Last Saturday Betsy was in Monument Square in Portland at the March Against Monsanto. The week before that Heather was on the steps of the Maine Supreme Court at the press conference just before Dan Brown’s case was heard. In between those two events two counties in Oregon passed bans on planting GMO crops.
Here is all those events:
March Against Monsanto
I have come here today to speak about the food sovereignty movement. And I will do that in a moment but first I want to tell you a story and toward the end I’ll offer you a solution to the food situation in which we find ourselves.

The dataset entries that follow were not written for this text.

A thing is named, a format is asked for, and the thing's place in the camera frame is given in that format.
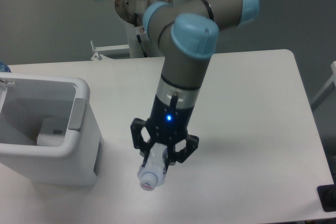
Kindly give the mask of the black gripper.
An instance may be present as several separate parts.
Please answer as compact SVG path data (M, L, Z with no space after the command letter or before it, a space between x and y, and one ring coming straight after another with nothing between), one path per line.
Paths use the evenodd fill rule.
M199 138L189 135L187 131L193 109L171 108L155 97L150 117L146 121L135 118L131 123L134 148L140 150L141 156L148 157L154 143L161 143L167 146L166 167L176 162L183 163L198 148L199 143ZM150 136L147 142L142 135L143 128ZM185 146L177 152L175 146L183 140L186 141Z

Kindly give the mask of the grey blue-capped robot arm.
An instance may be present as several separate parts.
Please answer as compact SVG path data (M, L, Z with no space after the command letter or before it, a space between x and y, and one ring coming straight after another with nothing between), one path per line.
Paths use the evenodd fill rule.
M131 134L144 160L155 144L166 147L166 166L184 162L198 147L187 126L221 30L254 20L259 0L193 0L180 6L140 0L144 13L130 21L140 24L164 56L164 64L147 120L134 119Z

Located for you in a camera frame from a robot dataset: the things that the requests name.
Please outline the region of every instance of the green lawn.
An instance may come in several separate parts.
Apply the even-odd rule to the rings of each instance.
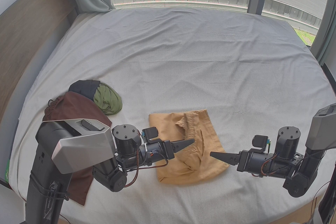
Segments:
[[[302,30],[299,30],[299,29],[295,29],[294,30],[296,31],[297,35],[301,38],[301,40],[308,46],[311,46],[312,43],[314,42],[314,39],[315,39],[315,36],[310,34],[310,33],[307,33],[306,31],[302,31]]]

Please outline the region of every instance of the folded tan pants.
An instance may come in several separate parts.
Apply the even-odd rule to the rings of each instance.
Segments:
[[[210,157],[210,151],[225,152],[207,110],[170,114],[150,114],[149,125],[156,127],[162,140],[195,142],[175,154],[166,167],[157,168],[157,178],[166,184],[193,184],[211,179],[229,164]]]

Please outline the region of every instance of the green tag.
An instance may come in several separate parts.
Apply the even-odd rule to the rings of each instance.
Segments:
[[[6,167],[6,173],[5,173],[5,180],[6,180],[6,182],[9,184],[9,179],[8,179],[8,177],[9,177],[9,159],[8,159],[8,161],[7,161],[7,167]]]

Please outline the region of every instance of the folded clothing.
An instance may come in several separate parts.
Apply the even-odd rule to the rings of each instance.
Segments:
[[[107,126],[112,122],[89,98],[76,92],[66,92],[55,101],[49,102],[44,110],[43,121],[71,120],[85,118],[98,120]],[[85,205],[86,195],[93,180],[92,167],[73,173],[68,187],[69,198],[75,202]]]
[[[94,101],[108,116],[118,113],[123,107],[120,95],[99,80],[78,80],[70,85],[69,91],[77,92]]]
[[[211,179],[229,164],[210,157],[210,151],[225,152],[207,110],[184,113],[150,114],[149,125],[156,127],[162,140],[195,142],[175,154],[166,167],[157,168],[157,178],[166,184],[193,184]]]

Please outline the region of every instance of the bed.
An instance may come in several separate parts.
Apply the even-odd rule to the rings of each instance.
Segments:
[[[251,148],[256,134],[269,136],[274,151],[286,125],[300,129],[304,153],[312,116],[336,102],[318,62],[285,21],[197,8],[82,14],[24,101],[9,168],[9,183],[24,199],[48,100],[79,79],[101,80],[121,95],[123,109],[109,117],[113,125],[144,129],[150,113],[207,109],[224,149],[235,153]],[[330,179],[335,157],[334,150],[326,153],[300,198],[281,179],[255,178],[233,166],[186,186],[161,184],[149,169],[118,193],[94,180],[85,206],[65,201],[61,214],[72,224],[269,223],[310,202]]]

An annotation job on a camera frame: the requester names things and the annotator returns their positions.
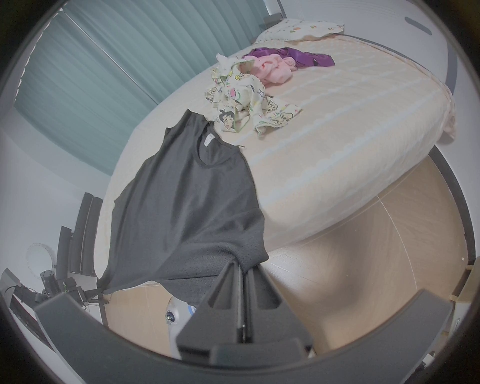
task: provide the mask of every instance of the clothing label
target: clothing label
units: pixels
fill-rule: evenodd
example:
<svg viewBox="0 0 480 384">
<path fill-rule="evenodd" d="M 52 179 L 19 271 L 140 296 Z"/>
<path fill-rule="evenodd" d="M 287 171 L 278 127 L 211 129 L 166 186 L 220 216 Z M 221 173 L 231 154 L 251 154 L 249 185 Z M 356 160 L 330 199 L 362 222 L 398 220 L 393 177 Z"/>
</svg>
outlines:
<svg viewBox="0 0 480 384">
<path fill-rule="evenodd" d="M 213 135 L 213 133 L 209 133 L 207 138 L 205 139 L 204 145 L 208 147 L 208 145 L 213 139 L 215 139 L 215 136 Z"/>
</svg>

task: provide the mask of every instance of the pink fabric
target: pink fabric
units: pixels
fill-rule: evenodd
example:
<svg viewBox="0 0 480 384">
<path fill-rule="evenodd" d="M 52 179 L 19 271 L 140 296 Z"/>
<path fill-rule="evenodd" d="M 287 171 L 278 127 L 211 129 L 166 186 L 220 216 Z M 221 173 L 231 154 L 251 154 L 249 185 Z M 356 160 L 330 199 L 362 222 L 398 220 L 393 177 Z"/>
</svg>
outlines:
<svg viewBox="0 0 480 384">
<path fill-rule="evenodd" d="M 292 72 L 297 70 L 293 58 L 282 59 L 276 53 L 262 57 L 244 56 L 244 59 L 254 61 L 250 73 L 258 77 L 264 85 L 283 84 L 292 77 Z"/>
</svg>

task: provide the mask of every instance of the wooden floor
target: wooden floor
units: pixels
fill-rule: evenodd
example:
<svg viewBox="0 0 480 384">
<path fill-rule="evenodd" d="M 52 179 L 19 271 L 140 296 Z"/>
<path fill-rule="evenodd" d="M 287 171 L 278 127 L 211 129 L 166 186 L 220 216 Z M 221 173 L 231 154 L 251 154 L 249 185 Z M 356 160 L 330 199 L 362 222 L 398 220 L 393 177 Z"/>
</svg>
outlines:
<svg viewBox="0 0 480 384">
<path fill-rule="evenodd" d="M 264 266 L 322 353 L 371 331 L 418 289 L 448 299 L 467 263 L 458 210 L 428 157 L 352 216 L 271 252 Z M 169 298 L 161 286 L 115 292 L 109 327 L 168 355 Z"/>
</svg>

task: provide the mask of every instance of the bed sheet
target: bed sheet
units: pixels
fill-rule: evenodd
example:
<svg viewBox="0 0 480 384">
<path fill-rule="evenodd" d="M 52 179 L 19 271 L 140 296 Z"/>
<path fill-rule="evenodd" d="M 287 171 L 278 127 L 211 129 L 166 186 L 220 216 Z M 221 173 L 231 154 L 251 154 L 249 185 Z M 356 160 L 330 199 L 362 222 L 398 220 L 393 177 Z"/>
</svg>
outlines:
<svg viewBox="0 0 480 384">
<path fill-rule="evenodd" d="M 287 126 L 259 138 L 251 122 L 219 132 L 241 148 L 265 216 L 267 251 L 292 244 L 344 219 L 422 161 L 442 131 L 455 135 L 448 88 L 414 62 L 348 36 L 314 42 L 263 42 L 244 49 L 293 47 L 326 53 L 335 66 L 293 73 L 266 93 L 300 105 Z M 155 154 L 166 127 L 188 108 L 210 117 L 204 91 L 210 69 L 180 87 L 133 131 L 115 167 L 98 222 L 94 266 L 107 267 L 114 201 Z"/>
</svg>

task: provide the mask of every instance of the curtain
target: curtain
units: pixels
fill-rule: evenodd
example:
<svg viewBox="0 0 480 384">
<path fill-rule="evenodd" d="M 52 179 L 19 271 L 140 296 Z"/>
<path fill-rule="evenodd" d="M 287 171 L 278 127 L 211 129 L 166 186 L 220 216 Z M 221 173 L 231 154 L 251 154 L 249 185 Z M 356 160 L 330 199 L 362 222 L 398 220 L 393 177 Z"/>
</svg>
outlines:
<svg viewBox="0 0 480 384">
<path fill-rule="evenodd" d="M 138 123 L 195 75 L 251 44 L 262 0 L 70 0 L 37 42 L 15 107 L 111 174 Z"/>
</svg>

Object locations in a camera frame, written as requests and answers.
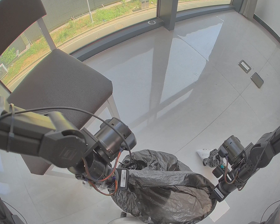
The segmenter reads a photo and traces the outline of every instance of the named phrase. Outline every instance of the gray curtain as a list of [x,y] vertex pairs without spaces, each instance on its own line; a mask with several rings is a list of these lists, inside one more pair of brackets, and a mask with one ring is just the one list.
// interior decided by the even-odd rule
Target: gray curtain
[[252,19],[255,12],[256,4],[257,0],[244,0],[240,13],[245,17]]

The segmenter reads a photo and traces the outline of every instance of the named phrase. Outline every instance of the chair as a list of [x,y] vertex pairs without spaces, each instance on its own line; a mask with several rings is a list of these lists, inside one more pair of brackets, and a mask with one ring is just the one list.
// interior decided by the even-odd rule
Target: chair
[[[23,109],[76,107],[96,115],[107,107],[112,117],[120,118],[112,96],[112,82],[57,49],[42,19],[45,15],[41,0],[0,1],[0,56],[35,21],[51,49],[10,94],[8,102]],[[78,111],[56,111],[62,112],[78,129],[88,127],[94,121],[90,115]],[[33,174],[43,175],[52,169],[51,164],[41,158],[27,155],[22,158]]]

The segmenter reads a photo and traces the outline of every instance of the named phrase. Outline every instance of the black plastic bag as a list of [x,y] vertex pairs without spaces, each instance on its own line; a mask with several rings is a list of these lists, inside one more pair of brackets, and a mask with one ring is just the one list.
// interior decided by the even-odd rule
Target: black plastic bag
[[168,153],[132,153],[128,189],[113,201],[126,213],[149,224],[194,224],[206,218],[217,201],[210,200],[214,185]]

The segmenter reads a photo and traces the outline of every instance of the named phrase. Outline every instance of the black baseboard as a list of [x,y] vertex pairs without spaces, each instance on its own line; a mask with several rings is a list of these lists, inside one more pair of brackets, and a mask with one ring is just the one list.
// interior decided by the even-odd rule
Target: black baseboard
[[260,24],[262,25],[269,33],[273,35],[273,37],[276,38],[276,40],[280,43],[280,37],[277,35],[276,32],[273,31],[272,28],[270,28],[263,20],[261,20],[258,16],[254,14],[253,18]]

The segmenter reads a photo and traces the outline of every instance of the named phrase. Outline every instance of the lamp post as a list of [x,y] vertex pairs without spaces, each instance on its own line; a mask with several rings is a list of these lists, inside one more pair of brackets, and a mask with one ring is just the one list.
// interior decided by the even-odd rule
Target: lamp post
[[86,0],[86,1],[87,1],[87,6],[88,6],[89,16],[90,16],[91,22],[93,22],[90,7],[89,7],[89,2],[88,2],[88,0]]

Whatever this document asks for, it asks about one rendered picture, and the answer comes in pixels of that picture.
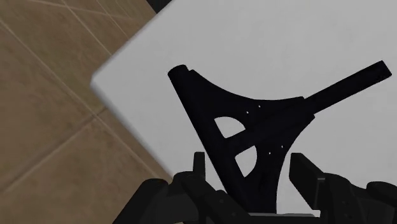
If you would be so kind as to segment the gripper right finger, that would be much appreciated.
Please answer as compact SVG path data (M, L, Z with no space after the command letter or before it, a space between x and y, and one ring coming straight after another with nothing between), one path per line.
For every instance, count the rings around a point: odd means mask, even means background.
M365 188L323 172L302 153L292 153L289 180L309 207L321 212L318 224L397 224L397 186L371 181Z

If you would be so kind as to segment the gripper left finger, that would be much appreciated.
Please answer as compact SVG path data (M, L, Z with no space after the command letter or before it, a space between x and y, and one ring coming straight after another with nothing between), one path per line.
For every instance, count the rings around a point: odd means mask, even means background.
M226 192L205 180L205 153L196 152L193 170L172 183L152 178L139 188L113 224L251 224L251 216Z

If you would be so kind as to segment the black triangular handled tool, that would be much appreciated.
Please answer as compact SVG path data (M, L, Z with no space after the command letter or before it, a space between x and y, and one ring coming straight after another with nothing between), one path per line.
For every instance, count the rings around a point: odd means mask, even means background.
M185 65L168 77L226 192L249 213L275 213L286 154L314 115L392 74L383 61L307 97L251 99Z

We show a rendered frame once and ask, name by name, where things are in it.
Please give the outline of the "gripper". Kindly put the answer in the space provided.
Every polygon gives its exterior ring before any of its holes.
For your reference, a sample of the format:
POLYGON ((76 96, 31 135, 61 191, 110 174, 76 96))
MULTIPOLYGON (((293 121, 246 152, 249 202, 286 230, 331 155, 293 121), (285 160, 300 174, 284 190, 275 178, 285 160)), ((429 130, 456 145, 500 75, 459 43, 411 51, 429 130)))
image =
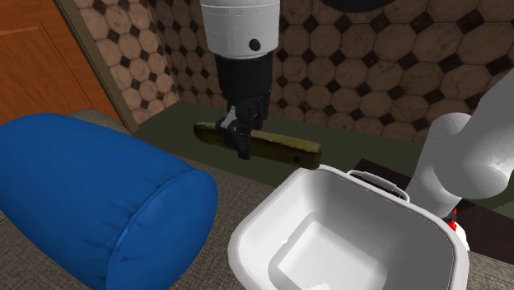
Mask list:
POLYGON ((219 87, 227 100, 227 115, 216 122, 217 133, 224 141, 236 141, 238 157, 249 160, 251 132, 261 130, 268 118, 273 54, 248 59, 216 54, 215 62, 219 87), (247 100, 258 96, 263 100, 247 100))

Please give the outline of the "olive green long brush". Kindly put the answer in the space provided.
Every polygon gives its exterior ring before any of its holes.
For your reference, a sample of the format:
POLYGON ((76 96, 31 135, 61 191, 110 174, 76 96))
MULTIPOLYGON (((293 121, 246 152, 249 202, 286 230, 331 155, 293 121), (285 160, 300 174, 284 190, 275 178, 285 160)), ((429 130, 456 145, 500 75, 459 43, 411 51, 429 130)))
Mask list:
MULTIPOLYGON (((204 143, 237 151, 236 141, 224 141, 217 133, 215 123, 198 122, 193 127, 196 138, 204 143)), ((309 140, 294 138, 260 130, 251 132, 250 157, 315 170, 320 165, 321 145, 309 140)))

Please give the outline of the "white plastic tub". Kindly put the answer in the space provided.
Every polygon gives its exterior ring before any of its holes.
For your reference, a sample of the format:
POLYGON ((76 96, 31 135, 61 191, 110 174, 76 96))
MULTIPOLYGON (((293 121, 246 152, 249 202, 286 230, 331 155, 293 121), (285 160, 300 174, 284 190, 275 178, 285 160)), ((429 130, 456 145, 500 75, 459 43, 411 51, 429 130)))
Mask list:
POLYGON ((245 290, 466 290, 468 252, 395 185, 322 165, 294 171, 232 233, 245 290))

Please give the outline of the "blue bolster pillow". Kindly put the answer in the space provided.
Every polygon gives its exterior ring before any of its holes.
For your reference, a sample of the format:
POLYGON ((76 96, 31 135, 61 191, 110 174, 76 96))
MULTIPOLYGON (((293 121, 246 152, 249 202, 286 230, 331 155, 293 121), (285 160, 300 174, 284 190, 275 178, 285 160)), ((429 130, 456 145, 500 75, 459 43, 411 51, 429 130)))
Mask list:
POLYGON ((92 290, 166 290, 216 208, 208 173, 127 134, 55 114, 0 125, 0 211, 92 290))

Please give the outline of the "orange wooden door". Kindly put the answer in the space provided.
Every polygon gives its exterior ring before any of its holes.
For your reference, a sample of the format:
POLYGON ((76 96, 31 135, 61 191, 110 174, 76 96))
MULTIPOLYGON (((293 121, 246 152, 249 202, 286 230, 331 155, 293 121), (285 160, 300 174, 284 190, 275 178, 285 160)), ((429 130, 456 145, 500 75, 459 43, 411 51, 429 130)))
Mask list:
POLYGON ((138 130, 73 0, 0 0, 0 125, 84 109, 138 130))

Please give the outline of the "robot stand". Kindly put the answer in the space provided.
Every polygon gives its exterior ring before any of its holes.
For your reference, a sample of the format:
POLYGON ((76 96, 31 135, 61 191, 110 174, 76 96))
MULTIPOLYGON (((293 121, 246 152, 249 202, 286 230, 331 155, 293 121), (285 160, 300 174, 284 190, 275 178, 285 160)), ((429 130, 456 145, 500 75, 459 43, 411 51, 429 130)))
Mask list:
MULTIPOLYGON (((378 175, 401 189, 406 189, 411 179, 366 159, 361 159, 354 169, 378 175)), ((465 199, 456 208, 456 221, 464 228, 471 251, 514 265, 513 219, 465 199)))

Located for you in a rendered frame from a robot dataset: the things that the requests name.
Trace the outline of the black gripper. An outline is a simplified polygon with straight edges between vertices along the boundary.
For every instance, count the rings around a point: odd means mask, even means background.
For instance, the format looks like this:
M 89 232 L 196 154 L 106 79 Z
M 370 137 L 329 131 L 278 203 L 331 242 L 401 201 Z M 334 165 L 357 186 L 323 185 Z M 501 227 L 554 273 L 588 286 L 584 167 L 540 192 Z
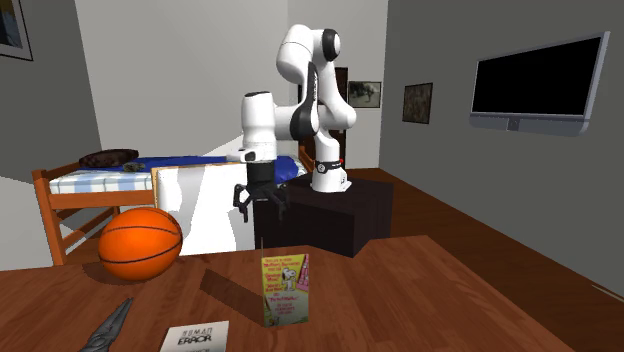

Back in 2006 I was standing around with some friends at one of our Mud Season Dinners. These are events meant to demonstrate that even in the dark days of February or March there is still enough, entirely local, food to feed a crowd. At that moment we were at the height of our resistance against the animal ID law. This is the USDA regulations that say all farmers who have livestock have to register and tattoo or tag all of their animals with a number and then do all the paperwork that entails. So if anyone gets sick from eating meat, when that animal goes into the churning cauldron that is our current food system, the Feds can trace that animal’s life and provenance from birth to slaughter. Naturally the anarchists, non-anarchist, libertarians and plain old left wing activists, I was chatting with were none too pleased with this development. One of them asked plaintively “What are we going to do?” A good friend of mine, a farmer who feeds thousands of people every year, happened to be standing in the group. He looked at her and said “We’re going to keep doing what we are doing…it’s just going to be illegal.”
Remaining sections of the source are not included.